(Records from a collection)
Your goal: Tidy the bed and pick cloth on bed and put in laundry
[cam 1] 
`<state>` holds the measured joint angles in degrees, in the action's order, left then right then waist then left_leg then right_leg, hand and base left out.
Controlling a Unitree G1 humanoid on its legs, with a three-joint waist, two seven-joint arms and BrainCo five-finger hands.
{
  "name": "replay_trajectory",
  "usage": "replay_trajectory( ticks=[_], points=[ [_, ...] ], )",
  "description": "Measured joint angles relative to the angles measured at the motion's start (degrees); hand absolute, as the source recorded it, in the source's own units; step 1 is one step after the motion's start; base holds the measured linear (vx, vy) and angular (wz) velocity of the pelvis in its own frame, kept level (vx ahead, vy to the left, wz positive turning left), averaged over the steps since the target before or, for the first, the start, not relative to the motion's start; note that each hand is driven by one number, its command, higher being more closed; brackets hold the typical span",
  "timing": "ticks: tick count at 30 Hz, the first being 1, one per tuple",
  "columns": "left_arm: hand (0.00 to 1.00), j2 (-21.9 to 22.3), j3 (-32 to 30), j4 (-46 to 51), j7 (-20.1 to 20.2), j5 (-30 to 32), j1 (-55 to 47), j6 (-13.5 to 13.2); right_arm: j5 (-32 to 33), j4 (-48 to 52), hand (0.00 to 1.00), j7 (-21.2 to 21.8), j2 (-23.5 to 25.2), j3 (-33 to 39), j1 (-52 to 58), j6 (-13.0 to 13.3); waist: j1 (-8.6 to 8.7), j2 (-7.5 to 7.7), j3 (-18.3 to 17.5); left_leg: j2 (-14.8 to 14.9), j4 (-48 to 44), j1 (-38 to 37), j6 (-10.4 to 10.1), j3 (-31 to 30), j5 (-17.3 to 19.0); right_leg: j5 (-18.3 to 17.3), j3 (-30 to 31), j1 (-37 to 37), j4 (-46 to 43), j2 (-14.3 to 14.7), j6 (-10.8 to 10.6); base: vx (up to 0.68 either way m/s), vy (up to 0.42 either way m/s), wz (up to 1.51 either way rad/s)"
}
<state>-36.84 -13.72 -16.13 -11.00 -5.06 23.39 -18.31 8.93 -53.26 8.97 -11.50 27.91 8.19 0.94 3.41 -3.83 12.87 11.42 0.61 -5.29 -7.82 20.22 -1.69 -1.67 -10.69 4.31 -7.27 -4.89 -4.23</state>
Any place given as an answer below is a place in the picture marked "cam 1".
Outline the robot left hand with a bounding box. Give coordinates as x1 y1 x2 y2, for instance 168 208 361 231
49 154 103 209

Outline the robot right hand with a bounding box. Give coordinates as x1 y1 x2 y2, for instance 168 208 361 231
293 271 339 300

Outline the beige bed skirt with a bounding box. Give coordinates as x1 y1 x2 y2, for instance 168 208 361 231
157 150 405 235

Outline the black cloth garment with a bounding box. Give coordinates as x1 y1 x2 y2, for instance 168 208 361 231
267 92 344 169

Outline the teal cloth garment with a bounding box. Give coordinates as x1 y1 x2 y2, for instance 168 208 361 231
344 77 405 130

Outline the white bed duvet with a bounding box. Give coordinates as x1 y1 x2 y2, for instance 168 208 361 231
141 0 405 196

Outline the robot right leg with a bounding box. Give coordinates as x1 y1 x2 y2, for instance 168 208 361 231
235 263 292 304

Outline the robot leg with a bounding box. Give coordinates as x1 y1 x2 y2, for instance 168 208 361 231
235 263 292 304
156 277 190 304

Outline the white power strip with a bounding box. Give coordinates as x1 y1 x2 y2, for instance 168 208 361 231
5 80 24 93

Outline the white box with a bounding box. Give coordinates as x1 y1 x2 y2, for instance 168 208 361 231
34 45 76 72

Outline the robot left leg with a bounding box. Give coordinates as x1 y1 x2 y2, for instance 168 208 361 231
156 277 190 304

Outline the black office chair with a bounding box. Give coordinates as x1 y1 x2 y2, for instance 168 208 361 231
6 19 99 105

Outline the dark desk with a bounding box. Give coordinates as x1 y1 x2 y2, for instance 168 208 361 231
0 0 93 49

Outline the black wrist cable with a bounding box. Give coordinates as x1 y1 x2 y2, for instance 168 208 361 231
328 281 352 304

EXERCISE INSTRUCTIONS: Only a number belongs in the answer: the number of lines in the preceding data that hold "base".

ANSWER TO THIS EXERCISE: 3